<div class="alert alert-block alert-info">
    
 <b>Generate training and dev dataset for SLM fine-tuning Using PPO/GRPO</b>

 1. Only ASTE: Total 3634 train and 887 dev examples across all the four datasets.
 2. ASTE + AOPE + AESC, 10,902 train and 2661 dev examples across all the four datasets.
 3. AE + OE + ASTE + AOPE + AESC, 18,170 train and 4435 dev examples across all the four datasets.
</div>

In [1]:
import os
import json
from jinja2 import Environment
import pandas as pd
import random
import re
import sys
from tqdm import tqdm
from datasets import Dataset

data_dir = "/home/azureuser/localfiles/data/aste"
datasets = ["14res", "15res", "16res", "lap14"]

  from .autonotebook import tqdm as notebook_tqdm


In [2]:
# Current Error: NotImplementedError: sequence_length=274 is larger than max_length=256
base_reasoning_template_prefix ="""A conversation between User and Assistant. The user asks a question, and the Assistant solves it. The assistant first thinks about the reasoning process in the mind and then provides the user with the answer. User: """
aspect_template = base_reasoning_template_prefix + """You are an AI agent skilled at identifying aspect terms from a given sentence. For the sentence provided below extract all the aspect terms and return as a python list of strings, e.g., ['aspect_1', 'aspect_2', ...]. \nIf no aspect term can be identified then return ['NULL']. Show your work in <think> </think> tags. And return the final answer in <answer> </answer> tags, for example <answer> ['battery', 'screen'] </answer>. \nSentence: {sentence}
Assistant: Let me solve this step by step.
<think>"""
opinion_template = base_reasoning_template_prefix + """You are an AI agent skilled at identifying opinion terms from a given sentence. For the sentence provided below extract all the opinion terms and return as a python list of strings, e.g., ['aspect_1', 'aspect_2', ...]. \nIf no aspect term can be identified then return ['NULL']. Show your work in <think> </think> tags.

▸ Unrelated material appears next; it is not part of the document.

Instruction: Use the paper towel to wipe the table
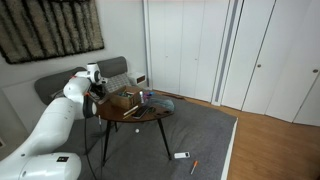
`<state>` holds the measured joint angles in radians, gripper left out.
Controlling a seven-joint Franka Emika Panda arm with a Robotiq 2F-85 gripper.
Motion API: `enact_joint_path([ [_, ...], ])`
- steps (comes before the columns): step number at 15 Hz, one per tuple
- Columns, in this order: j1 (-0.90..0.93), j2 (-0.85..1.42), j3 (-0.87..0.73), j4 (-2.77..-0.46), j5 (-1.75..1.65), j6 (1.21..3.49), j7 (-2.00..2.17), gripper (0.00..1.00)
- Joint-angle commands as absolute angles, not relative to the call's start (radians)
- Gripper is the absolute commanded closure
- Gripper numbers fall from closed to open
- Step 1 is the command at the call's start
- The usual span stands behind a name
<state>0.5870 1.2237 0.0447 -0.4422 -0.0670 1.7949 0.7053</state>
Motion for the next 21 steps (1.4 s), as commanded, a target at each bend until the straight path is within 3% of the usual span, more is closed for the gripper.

And return the final answer in <answer> </answer> tags, for example <answer> ['battery', 'screen'] </answer>. \nSentence: {sentence}
Assistant: Let me solve this step by step.
<think>"""
aope_template = base_reasoning_template_prefix + """You are an AI agent skilled at identifying aspect and opinion terms from a given sentence. For the sentence provided below extract all the aspect terms and the corresponding opinion terms and return as a python list of strings, e.g., ['aspect_1 ; opinion_1', 'aspect_2 ; opinion_2', ...]. \nIf either an aspect or opinion term is not present in the sentence then return 'NULL' in its place. Make sure every element in the list has two sub-elements in it. Show your work in <think> </think> tags. And return the final answer in <answer> </answer> tags, for example <answer> ['battery', 'screen'] </answer>. \nSentence: {sentence}
Assistant: Let me solve this step by step.
<think>"""
aesc_template = base_reasoning_template_prefix + """You are an AI agent skilled at identifying aspect and sentiment terms from a given sentence. For the sentence provided below extract all the aspect terms and the corresponding sentiment terms and return as a python list of strings, e.g., ['aspect_1 ; sentiment_1', 'aspect_2 ; sentiment_2', ...]. \nIf either an aspect or sentiment term is not present in the sentence then return 'NULL' in its place. Make sure every element in the list has two sub-elements in it. Show your work in <think> </think> tags. And return the final answer in <answer> </answer> tags, for example <answer> ['battery', 'screen'] </answer>. \nSentence: {sentence}
Assistant: Let me solve this step by step.
<think>"""
aste_template = base_reasoning_template_prefix + """For the sentence provided below extract all the aspect, opinion and sentiments and return as a python list of strings, e.g., ['aspect_1 ; opinion_1 ; sentiment_1', ...]. \nThe sentiment is one of the following three, 'POS', 'NEG' and 'NEU', respectively. Return 'NULL' for missing values. Show your work in <think> </think> tags. And return the final answer in <answer> </answer> tags. \nSentence: {sentence}
Assistant: Let me solve this step by step.
<think>"""

def templatize(input_variables: list, template: str):
    """
    Dynamically create prompts based on a template and
    user defined values. The template can have placeholders
    indicated within curly braces, e.g., {placeholder}
    """
    res = re.findall(r"[{][a-z_:1-9]+[}]", template)
    if len(input_variables) == 0 or len(res) == 0:
        # nothing to decorate
        return template

    var = [x.strip('{}') for x in res]  # identify the variable names
    nvr = ["{{ "+v+" }}" for v in var]  # rewrite in the Jinja format
    s = template
    for v1, v2 in zip(res, nvr):
        s = s.replace(v1, v2)
    environment = Environment()
    template = environment.from_string(s)
    # t = {k: v for k, v in zip(var, input_variables)}
    return template.render({k: v for k, v in zip(var, input_variables)})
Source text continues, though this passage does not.